More Typing Problems
Nathan Bryant
nathan.bryant at linkshare.com
Tue Sep 7 15:46:05 PDT 2010
Ming's original example had this:
DBSet<String> result = allCustomer()
.select(#(c){c.getName()})
.sortedByStringAscending(#(str){str});
So what you're saying is that the inferencer starts with the target type
DBSet<String> from the declaration of "result".
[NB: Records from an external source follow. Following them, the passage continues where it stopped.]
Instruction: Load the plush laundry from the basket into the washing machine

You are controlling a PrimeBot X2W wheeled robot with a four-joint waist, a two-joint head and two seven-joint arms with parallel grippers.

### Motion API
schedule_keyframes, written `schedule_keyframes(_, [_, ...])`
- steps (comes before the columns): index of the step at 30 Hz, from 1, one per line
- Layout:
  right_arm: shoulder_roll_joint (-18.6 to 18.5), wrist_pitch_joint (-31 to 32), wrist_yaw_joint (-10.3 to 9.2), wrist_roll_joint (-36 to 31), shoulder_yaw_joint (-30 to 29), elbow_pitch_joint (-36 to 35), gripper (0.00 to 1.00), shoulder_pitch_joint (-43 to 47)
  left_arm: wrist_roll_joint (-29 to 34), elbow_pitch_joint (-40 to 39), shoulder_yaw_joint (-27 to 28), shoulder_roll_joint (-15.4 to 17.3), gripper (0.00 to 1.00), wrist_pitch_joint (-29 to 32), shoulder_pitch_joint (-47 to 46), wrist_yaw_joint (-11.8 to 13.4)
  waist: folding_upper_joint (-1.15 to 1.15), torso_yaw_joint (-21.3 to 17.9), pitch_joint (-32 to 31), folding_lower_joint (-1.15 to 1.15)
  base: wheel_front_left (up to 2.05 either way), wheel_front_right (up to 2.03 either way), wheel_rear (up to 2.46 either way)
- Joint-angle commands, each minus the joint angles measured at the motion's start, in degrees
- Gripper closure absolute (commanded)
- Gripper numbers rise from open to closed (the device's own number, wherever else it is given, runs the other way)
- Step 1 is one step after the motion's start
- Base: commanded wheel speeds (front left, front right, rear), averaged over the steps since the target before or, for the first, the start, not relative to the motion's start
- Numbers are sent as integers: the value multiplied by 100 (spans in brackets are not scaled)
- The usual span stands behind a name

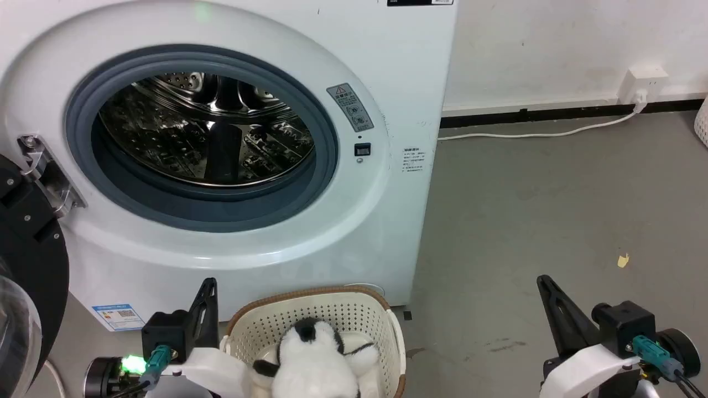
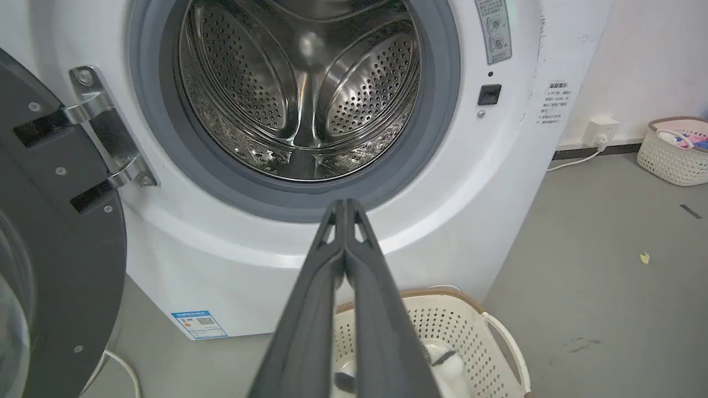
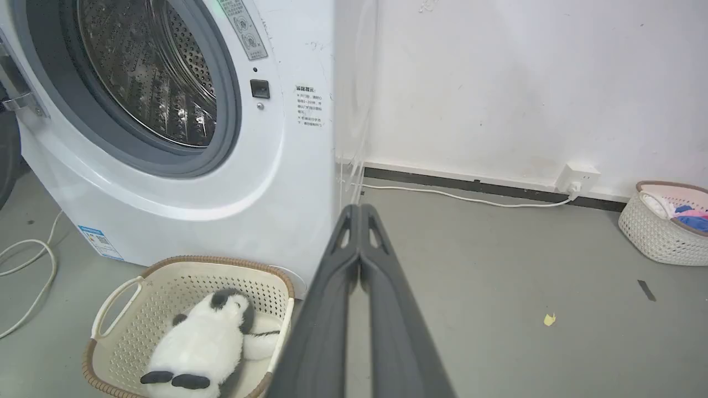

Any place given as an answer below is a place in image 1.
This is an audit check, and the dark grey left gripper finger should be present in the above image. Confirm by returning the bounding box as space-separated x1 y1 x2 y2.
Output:
189 277 218 350

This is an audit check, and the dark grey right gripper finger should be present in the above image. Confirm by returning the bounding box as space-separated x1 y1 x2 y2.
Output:
536 274 602 358

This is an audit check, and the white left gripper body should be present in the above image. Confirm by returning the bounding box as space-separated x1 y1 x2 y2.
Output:
145 347 251 398

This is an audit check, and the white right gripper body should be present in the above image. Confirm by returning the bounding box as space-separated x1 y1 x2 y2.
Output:
539 342 643 398

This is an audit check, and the white front-load washing machine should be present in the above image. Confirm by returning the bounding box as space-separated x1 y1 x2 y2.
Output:
0 0 459 332

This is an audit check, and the blue energy label sticker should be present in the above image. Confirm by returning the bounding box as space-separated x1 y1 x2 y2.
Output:
92 303 145 332

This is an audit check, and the black and white plush toy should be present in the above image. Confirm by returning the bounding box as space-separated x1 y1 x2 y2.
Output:
253 317 381 398

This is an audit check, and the cream perforated laundry basket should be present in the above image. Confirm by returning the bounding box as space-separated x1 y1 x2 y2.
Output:
220 286 407 398

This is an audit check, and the steel washer drum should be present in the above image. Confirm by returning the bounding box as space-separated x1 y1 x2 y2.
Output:
98 72 316 187

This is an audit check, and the black round washer door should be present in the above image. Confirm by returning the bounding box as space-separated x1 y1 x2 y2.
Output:
0 154 70 398

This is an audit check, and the grey rubber door gasket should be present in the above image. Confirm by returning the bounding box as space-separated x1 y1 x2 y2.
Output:
65 44 339 233

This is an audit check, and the black baseboard strip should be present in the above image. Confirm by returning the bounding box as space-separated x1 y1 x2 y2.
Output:
440 98 708 129

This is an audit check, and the metal door hinge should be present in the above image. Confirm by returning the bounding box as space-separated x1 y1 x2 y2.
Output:
17 134 88 218

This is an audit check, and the small white text sticker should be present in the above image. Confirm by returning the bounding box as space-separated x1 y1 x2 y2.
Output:
402 146 425 174

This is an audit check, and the white perforated basket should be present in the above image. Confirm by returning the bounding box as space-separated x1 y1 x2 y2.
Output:
694 95 708 149

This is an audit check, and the grey warning sticker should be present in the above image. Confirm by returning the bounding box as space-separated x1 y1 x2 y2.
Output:
326 83 375 133

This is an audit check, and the teal-plug left camera cable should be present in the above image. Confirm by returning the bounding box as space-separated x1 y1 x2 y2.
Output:
111 344 173 398

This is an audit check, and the teal-plug camera cable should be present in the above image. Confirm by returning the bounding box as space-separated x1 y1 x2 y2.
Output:
626 335 706 398
111 344 173 398

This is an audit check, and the teal-plug right camera cable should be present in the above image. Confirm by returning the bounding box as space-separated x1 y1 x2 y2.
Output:
626 335 706 398

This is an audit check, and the thin white floor cable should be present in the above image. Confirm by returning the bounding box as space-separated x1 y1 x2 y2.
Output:
43 359 68 398

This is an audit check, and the white power cable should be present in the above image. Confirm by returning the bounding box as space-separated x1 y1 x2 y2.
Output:
438 94 648 142

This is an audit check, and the white wall socket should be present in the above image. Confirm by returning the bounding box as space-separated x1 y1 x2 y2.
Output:
618 66 669 106
In this specific example at least, the inferencer could still start
there, and proceed by noticing that sortedByStringAscending returns type
DBSet<T> which is a transitive closure case. (DBSet<T> has to be the
same as the return type of select())
-----Original Message-----
From: lambda-dev-bounces at openjdk.java.net
[mailto:lambda-dev-bounces at openjdk.java.net] On Behalf Of Maurizio
Cimadamore
...
Of course if you throw the expected type into the picture, the compiler
can figure out that U is String and not Object. But in your example, the
one with the chained calls, there's no expected type (because the
expected type refers to the chained call to 'sortedByStringAscending').
Which means the compiler has two options here: (i) issue an error
because the inferencer doesn't have enough info to infer a type for c or
(ii) try to infer a 'default' type for c. We currently have choosed (ii)
since this is the way Java method type-inference work *already* - which
means we think it's less disruptive to average Java programmers.